Collection entries
▼

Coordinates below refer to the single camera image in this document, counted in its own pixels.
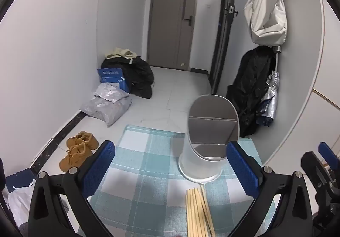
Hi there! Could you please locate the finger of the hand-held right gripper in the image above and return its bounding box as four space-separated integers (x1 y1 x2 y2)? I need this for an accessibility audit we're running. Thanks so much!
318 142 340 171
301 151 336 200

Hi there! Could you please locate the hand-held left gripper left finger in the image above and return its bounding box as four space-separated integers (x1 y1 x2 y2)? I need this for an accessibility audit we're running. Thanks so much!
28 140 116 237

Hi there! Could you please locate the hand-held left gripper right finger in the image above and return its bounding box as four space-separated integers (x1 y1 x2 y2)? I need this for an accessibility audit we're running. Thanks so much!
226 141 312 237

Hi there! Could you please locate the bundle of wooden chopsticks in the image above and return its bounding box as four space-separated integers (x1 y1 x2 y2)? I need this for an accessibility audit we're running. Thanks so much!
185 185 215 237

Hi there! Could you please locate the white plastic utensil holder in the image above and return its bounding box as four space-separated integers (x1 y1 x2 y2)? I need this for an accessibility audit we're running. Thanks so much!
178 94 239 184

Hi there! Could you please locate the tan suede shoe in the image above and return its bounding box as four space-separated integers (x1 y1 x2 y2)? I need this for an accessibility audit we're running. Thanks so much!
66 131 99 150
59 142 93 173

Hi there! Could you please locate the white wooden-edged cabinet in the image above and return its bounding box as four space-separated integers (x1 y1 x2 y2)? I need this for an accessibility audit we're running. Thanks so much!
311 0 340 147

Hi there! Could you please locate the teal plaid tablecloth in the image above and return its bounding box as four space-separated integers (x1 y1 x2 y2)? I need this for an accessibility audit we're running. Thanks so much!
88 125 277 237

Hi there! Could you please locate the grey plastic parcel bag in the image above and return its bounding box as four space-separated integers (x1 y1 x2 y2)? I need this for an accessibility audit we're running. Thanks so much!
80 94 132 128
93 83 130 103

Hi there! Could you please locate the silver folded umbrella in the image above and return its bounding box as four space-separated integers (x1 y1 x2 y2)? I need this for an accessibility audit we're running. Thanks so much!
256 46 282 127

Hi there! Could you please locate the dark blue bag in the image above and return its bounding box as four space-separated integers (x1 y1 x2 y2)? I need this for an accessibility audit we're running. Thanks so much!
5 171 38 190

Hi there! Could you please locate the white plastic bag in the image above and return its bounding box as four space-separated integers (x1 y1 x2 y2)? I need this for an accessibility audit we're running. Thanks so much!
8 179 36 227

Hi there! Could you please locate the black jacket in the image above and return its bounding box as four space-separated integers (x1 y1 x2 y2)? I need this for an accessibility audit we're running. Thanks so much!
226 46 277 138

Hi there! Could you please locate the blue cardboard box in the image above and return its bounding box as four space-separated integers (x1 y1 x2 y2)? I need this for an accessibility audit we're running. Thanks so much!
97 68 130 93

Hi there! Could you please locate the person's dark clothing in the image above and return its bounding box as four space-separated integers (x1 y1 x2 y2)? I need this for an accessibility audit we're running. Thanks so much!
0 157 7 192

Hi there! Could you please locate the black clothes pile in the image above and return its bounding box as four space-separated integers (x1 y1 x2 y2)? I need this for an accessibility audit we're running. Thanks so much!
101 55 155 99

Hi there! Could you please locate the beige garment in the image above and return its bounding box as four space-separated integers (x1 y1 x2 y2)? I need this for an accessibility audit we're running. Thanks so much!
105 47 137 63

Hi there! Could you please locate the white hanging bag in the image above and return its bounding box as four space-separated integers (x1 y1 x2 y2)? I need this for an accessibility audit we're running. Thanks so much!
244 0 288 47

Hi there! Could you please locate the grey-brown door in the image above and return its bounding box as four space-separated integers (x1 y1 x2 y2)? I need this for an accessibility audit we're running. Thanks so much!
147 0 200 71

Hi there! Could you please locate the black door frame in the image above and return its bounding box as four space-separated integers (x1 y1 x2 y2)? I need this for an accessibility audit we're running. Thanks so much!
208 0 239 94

▲

YOUR TASK: What do the lines from the one with "Hi there! Could you please locate the grey-brown" through the last line of the entries say? Print them word for word, both ends included, and nothing else.

SOLUTION:
Hi there! Could you please locate the grey-brown door in the image above and return its bounding box as four space-separated integers (x1 y1 x2 y2)? I need this for an accessibility audit we're running. Thanks so much!
147 0 200 71

Hi there! Could you please locate the black door frame in the image above and return its bounding box as four space-separated integers (x1 y1 x2 y2)? I need this for an accessibility audit we're running. Thanks so much!
208 0 239 94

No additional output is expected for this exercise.